In recent years, state executions have remained at record lows amid a shortage of lethal injection drugs and waning public support for capital punishment. But some states are reviving other methods.
South Carolina Gov. Henry McMaster, a Republican, signed legislation in May that adds death by firing squad as an alternative to the electric chair because of a lack of lethal injection drugs.
Last week, Alabama corrections officials told a federal judge that the agency is close to finishing construction of a system that would deploy nitrogen gas for executions, a method that proponents believe is more humane but remains untested.
Arizona has struggled carrying out the death penalty in recent years because of the lack of lethal injection drugs, but said in March it had obtained a shipment of pentobarbital, a sedative that slows the activity of the brain and the nervous system, the AP reported.

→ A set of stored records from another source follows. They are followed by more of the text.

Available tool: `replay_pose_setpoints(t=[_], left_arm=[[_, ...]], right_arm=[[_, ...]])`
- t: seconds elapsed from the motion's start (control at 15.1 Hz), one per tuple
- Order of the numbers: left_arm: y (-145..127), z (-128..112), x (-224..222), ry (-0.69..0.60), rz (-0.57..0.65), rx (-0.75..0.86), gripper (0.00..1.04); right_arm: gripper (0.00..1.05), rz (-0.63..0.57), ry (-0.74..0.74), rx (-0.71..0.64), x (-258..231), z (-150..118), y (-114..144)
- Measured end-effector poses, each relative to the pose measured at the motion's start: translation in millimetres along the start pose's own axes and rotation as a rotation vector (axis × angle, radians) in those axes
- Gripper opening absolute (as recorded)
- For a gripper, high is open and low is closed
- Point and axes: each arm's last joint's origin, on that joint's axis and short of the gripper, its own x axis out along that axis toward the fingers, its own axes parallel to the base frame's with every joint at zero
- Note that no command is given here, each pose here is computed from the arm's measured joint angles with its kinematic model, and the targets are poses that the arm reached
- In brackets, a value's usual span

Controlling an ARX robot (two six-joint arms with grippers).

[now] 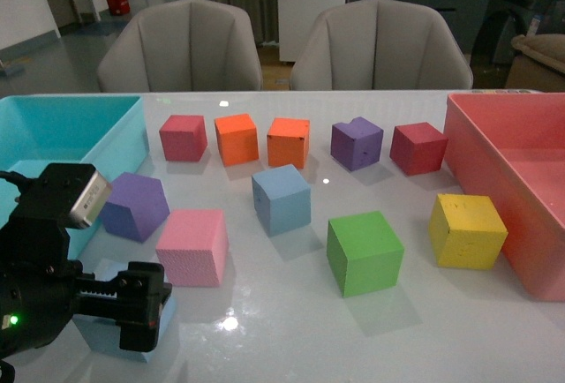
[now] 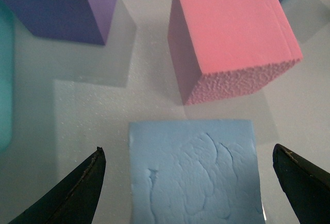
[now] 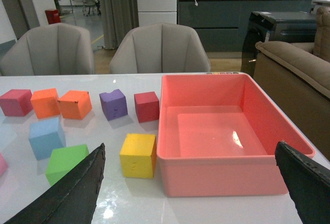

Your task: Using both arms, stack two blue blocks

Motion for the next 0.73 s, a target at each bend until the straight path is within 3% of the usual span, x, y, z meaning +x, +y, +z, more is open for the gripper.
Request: replay_pose_setpoints(t=[0.4,0.6,0.73], left_arm=[[-2.3,-15.9,5.5,0.052,0.009,0.028,0.96],[-5.4,-13.5,1.7,0.04,0.008,0.044,0.62],[-7.6,-6.6,-5.4,0.022,0.004,0.049,0.51]], right_arm=[[0.98,0.0,0.0,0.0,0.0,0.0,0.0],[0.98,0.0,0.0,0.0,0.0,0.0,0.0],[0.98,0.0,0.0,0.0,0.0,0.0,0.0]])
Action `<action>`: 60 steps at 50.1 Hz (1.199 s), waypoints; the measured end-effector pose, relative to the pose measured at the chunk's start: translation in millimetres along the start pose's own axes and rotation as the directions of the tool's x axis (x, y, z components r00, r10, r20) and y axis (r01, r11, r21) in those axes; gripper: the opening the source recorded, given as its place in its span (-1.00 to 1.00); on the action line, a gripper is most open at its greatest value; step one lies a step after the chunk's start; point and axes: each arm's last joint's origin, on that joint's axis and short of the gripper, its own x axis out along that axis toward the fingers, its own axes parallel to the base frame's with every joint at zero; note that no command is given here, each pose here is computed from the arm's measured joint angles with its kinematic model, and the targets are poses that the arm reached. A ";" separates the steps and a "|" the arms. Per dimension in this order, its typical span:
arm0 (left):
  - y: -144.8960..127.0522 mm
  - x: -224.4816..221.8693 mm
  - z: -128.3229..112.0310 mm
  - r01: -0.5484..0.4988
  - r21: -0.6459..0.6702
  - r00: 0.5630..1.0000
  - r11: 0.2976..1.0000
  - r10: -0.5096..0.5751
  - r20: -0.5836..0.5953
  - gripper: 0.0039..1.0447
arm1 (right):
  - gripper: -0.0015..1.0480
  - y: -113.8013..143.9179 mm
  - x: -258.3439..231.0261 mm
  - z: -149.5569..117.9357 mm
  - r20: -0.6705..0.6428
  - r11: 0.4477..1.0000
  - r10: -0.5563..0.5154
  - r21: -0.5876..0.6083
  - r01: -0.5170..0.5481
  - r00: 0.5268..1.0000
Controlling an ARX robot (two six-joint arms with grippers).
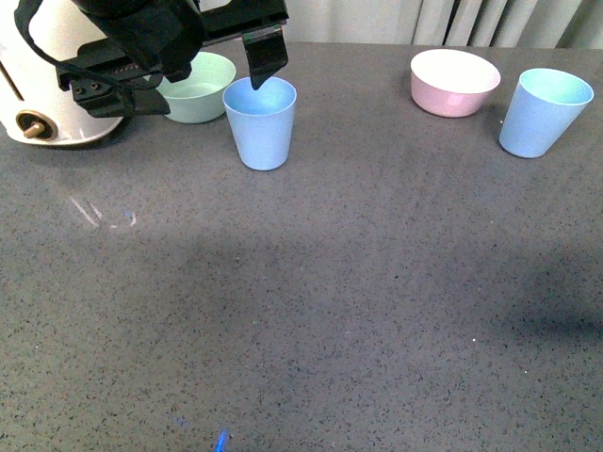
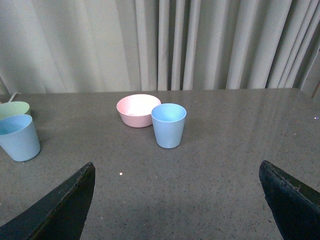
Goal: Stack blue cups with both arms
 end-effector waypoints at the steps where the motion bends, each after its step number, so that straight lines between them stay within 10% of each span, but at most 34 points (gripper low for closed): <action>1: -0.3 1.2 0.3 -0.002 -0.001 1.000 1.000 0.002 -0.002 0.84 | 0.83 0.0 0.0 0.0 0.000 1.000 0.000 0.000 0.000 1.000; 22: -7.4 27.8 8.3 -0.041 -0.017 0.999 0.999 0.040 -0.033 0.82 | 0.83 0.0 0.0 0.0 0.000 1.000 0.000 0.000 0.000 1.000; 47: -35.2 38.6 4.5 -0.040 -0.017 0.995 0.999 0.039 -0.089 -0.74 | 0.83 0.0 0.0 0.0 0.000 1.000 0.000 0.000 0.000 1.000; 60: -41.8 37.2 -5.7 -0.040 -0.022 0.993 0.999 0.037 -0.116 -0.97 | 0.83 0.0 0.0 0.0 0.000 1.000 0.000 0.000 0.000 1.000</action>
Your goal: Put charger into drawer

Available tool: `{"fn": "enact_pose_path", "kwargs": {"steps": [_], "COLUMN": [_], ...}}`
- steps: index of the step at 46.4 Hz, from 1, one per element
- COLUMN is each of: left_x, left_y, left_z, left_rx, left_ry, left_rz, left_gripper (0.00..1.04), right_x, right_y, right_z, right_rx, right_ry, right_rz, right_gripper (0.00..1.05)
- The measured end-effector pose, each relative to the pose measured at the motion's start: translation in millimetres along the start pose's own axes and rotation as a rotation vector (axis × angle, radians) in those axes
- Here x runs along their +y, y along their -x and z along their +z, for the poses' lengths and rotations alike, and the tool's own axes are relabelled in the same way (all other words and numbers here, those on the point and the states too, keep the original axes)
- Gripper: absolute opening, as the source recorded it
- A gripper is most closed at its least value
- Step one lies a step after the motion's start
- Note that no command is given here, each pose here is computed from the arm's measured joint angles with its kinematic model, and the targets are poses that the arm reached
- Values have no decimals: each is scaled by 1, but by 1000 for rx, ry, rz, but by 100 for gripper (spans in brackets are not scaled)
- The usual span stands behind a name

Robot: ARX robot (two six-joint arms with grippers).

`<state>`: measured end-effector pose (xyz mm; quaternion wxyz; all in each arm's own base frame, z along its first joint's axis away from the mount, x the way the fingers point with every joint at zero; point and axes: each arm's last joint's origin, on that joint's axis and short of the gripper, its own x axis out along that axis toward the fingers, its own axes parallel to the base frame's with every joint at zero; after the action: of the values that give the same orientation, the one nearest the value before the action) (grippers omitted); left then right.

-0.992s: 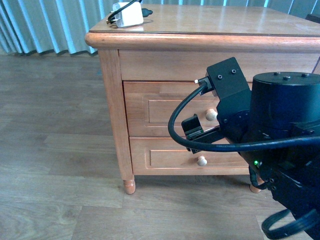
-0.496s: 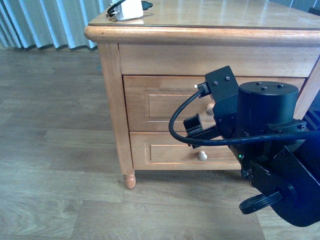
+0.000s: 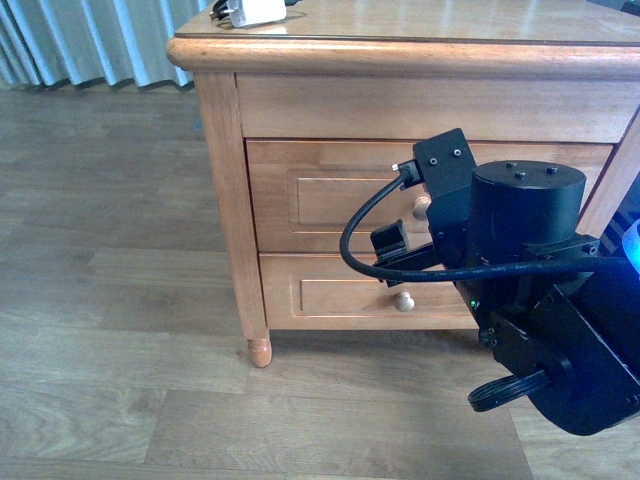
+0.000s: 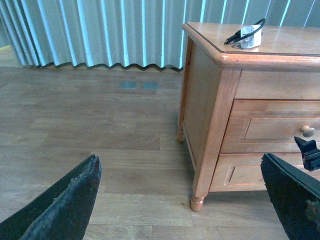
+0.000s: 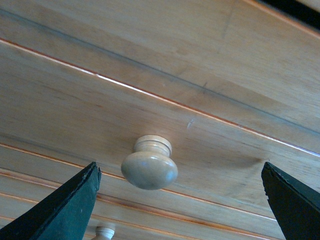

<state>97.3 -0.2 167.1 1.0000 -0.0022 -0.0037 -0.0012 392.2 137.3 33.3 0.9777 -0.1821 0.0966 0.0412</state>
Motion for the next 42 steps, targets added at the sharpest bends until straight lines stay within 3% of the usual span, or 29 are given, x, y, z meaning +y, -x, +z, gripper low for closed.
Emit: {"fn": "enact_pose_path", "kwargs": {"steps": [42], "left_x": [0], "left_y": [0], "left_z": [0], "left_rx": [0], "left_ry": [0], "left_rz": [0], "left_gripper": [99], "right_x": [13], "right_y": [-4], "right_z": [1], "right_rx": [-8], "right_ry": [-39], "right_rz": [-23], "right_gripper": [96]}}
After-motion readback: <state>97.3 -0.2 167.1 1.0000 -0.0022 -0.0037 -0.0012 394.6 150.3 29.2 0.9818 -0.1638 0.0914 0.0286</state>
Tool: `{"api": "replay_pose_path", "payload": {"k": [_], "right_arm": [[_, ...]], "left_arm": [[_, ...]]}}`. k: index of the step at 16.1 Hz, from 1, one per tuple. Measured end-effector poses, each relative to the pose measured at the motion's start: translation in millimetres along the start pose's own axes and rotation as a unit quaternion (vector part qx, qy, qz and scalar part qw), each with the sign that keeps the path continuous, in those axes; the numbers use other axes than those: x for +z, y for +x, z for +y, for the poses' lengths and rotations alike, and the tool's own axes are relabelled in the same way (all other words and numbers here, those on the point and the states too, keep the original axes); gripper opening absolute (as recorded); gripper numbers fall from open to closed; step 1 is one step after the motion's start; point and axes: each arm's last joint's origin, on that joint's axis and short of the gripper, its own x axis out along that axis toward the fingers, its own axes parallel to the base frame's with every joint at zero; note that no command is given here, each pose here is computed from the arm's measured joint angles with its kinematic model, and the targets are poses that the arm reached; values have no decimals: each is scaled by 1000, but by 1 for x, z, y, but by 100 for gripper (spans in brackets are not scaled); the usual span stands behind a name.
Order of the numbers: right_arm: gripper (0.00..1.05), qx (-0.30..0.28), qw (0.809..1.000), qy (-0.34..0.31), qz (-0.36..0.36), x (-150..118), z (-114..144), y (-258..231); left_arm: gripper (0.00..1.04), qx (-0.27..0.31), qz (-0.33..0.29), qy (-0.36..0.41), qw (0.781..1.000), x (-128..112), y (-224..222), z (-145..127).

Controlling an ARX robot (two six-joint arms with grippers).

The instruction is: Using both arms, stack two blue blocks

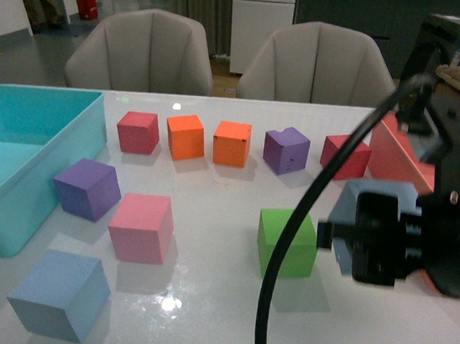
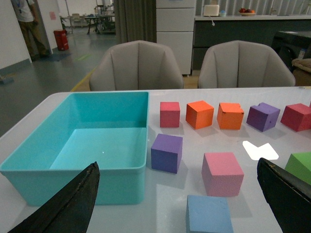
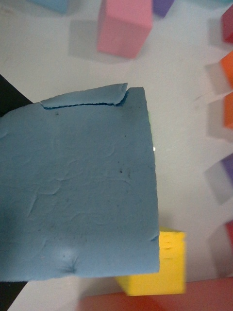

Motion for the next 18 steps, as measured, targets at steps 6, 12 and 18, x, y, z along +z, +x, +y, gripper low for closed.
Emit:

In the case of lethal gas executions, accounts from witnesses have described how levers are used to drop a sodium cyanide mixture into a pot of sulfuric acid below the inmate, who's strapped into a chair.
Tempe lawyer Jim Belanger, who witnessed the execution of his client, Harding, in 1992, said white fumes rose from the metal box on the floor and Harding's face turned red and contorted as he gulped and gasped. He said Harding writhed in pain for the majority of the 10½ minutes he was alive.
Belanger said Friday that he remains against capital punishment, but said states "should find a humane way of administering" executions.
"Our country has called out others that violate international law and human rights when they use gas or murder millions like in the Holocaust," he added. "In my mind, we have committed our own atrocities with gas."